Feature Proposals/Deduplicating Asset Service
From OpenSimulator
Contents | 
Date
November 2011.
Status
Draft
Proposers
Justin Clark-Casey (justincc)
Introduction
The asset service stores practically all sim data (textures, scripts, etc.). Many assets are exact duplicates of existing assets, except stored under a different asset ID (and occasionally different metadata).
This feature would be to create an asset service which stores hashes of all assets, enabling duplicate assets to be detected and only one copy stored.
Proposal
A high proportion of uploaded assets, whether uploaded via the viewer or through mechanisms such as OARs and IARs are duplicates of existing assets stored by the asset service. On OSGrid, for example, DATA.
Here, I propose to establish an asset service that hashes all assets and so detects and eliminates duplicates. This would function along the same lines as coyled's existing Simple Ruby Asset Server (SRAS).
Design
There are two major alternatives.
Design 1: Add hash and pointer column to existing asset table
The first design would see a hash column and a pointer column added to the existing asset table. The hash column would be a primary key.

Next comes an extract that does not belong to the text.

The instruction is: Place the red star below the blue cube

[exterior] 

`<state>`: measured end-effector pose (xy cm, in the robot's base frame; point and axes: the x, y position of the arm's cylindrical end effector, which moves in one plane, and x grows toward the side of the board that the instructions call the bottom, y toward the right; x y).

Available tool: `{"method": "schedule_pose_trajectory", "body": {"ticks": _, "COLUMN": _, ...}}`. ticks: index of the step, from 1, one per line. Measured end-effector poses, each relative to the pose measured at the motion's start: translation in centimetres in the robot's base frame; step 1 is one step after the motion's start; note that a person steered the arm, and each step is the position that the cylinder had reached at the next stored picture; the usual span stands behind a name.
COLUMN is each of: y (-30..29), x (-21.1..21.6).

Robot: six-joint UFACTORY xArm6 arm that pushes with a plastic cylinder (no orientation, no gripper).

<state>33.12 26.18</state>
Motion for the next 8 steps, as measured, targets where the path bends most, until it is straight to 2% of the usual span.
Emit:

Pseudo-code for adding a new asset
On asset add
  Hash new asset
  Compare to existing hashes
  If match
    create new asset table entry storing metadata and pointer to existing asset hash
  else
    create new asset table entry storing data, hash and metadata
Pseudo-code for retrieving an asset
On asset get
  select existing asset based on input id
  If match
    If asset contains data directly
      return existing asset
    else
      look up asset pointed to by reference
      returning asset using initial metadata and pointer-referenced data
  else
    return no such asset
Design 2: Create two separate tables assetsmeta and assetsdata
The second design would see the creation of two separate tables. The assetsmeta would be
| column | type | notes | 
|---|---|---|
| id | char(36) | Primary key | 
| sha256 | char(64) | |
| name | varchar(64) | |
| description | varchar(64) | |
| assetType | tinyint(4) | |
| local | tinyint(1) | |
| temporary | tinyint(1) | |
| create_time | int(11) | |
| access_time | int(11) | |
| asset_flags | int(11) | |
| CreatorID | varchar(128) | 
This matches the existing assets table except that the data column is no longer present and a sha256 column has been added instead.
The assetsdata table would be
| column | type | notes | 
|---|---|---|
| sha256 | char(64) | Primary key | 
| data | longblob | 
This could be replaced by other storage mechanism options (e.g. filesystem) in the future.
Pseudo-code for adding a new asset
On asset add
  Hash new asset
  Compare to existing hashes
  If match
    create new assetmeta entry pointing to existing assetdata entry
  If no match
    create new asset data entry
    create new assetmeta entry pointing to new assetdata entry
Pseudo-code for retrieving an asset
On asset get
  select existing asset based on input id
  If match
    Fetch asset data from asset data
    Return asset metadata + data
  else
    return no such asset